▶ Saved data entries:

----

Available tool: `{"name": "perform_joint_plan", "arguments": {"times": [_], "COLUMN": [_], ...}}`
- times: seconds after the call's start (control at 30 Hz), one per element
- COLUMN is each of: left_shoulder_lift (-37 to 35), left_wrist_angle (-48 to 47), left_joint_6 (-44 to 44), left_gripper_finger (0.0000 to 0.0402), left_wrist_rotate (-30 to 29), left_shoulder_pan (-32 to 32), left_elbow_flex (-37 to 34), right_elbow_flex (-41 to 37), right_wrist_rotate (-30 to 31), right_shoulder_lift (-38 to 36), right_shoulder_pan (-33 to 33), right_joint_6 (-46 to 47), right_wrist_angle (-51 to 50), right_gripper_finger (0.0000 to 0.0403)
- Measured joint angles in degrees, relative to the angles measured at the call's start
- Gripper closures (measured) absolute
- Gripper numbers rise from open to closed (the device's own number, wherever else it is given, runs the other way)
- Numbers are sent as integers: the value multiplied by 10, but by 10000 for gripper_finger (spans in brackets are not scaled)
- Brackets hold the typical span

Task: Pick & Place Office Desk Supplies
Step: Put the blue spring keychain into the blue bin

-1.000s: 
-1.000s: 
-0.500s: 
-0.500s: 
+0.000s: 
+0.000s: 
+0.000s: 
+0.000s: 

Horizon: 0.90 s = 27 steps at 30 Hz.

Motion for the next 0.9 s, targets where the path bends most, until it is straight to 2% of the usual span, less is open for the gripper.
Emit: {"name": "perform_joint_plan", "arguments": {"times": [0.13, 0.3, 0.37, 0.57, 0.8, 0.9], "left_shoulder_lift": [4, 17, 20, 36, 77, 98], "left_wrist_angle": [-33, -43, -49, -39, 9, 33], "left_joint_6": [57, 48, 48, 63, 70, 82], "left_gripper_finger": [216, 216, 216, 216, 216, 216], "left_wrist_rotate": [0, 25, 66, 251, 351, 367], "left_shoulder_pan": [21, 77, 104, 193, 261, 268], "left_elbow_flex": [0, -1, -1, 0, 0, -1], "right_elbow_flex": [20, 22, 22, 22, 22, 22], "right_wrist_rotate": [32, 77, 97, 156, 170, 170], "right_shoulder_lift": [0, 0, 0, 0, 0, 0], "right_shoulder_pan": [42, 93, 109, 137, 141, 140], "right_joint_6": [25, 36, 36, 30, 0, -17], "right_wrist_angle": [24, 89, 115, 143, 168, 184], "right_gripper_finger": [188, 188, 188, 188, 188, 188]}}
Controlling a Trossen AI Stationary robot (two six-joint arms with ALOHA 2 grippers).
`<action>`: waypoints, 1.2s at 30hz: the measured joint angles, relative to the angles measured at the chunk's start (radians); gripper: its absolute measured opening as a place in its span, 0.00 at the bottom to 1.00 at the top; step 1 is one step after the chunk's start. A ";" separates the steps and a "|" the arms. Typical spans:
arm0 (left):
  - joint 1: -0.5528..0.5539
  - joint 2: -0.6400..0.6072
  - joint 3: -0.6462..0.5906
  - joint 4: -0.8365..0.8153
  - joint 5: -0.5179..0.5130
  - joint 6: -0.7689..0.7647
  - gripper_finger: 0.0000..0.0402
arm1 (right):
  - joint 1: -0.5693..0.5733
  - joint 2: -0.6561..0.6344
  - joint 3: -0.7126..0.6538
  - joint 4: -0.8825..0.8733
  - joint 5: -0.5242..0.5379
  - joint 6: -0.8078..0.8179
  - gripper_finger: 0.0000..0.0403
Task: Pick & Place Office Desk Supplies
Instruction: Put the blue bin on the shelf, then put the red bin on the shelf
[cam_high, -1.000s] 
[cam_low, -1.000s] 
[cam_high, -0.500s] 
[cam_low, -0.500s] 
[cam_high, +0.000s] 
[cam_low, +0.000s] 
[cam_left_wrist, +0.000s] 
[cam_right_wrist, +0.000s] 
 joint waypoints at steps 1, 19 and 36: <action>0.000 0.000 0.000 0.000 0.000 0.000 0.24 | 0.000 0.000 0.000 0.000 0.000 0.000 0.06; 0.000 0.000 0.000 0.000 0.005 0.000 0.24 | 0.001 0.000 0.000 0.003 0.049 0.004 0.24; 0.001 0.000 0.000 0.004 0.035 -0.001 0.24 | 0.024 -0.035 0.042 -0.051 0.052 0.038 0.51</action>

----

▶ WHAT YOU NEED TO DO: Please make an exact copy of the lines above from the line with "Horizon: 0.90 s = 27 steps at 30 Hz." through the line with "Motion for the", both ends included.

▶ ANSWER SECTION:
Horizon: 0.90 s = 27 steps at 30 Hz.

Motion for the next 0.9 s, targets where the path bends most, until it is straight to 2% of the usual span, less is open for the gripper.

The required output has now been supplied.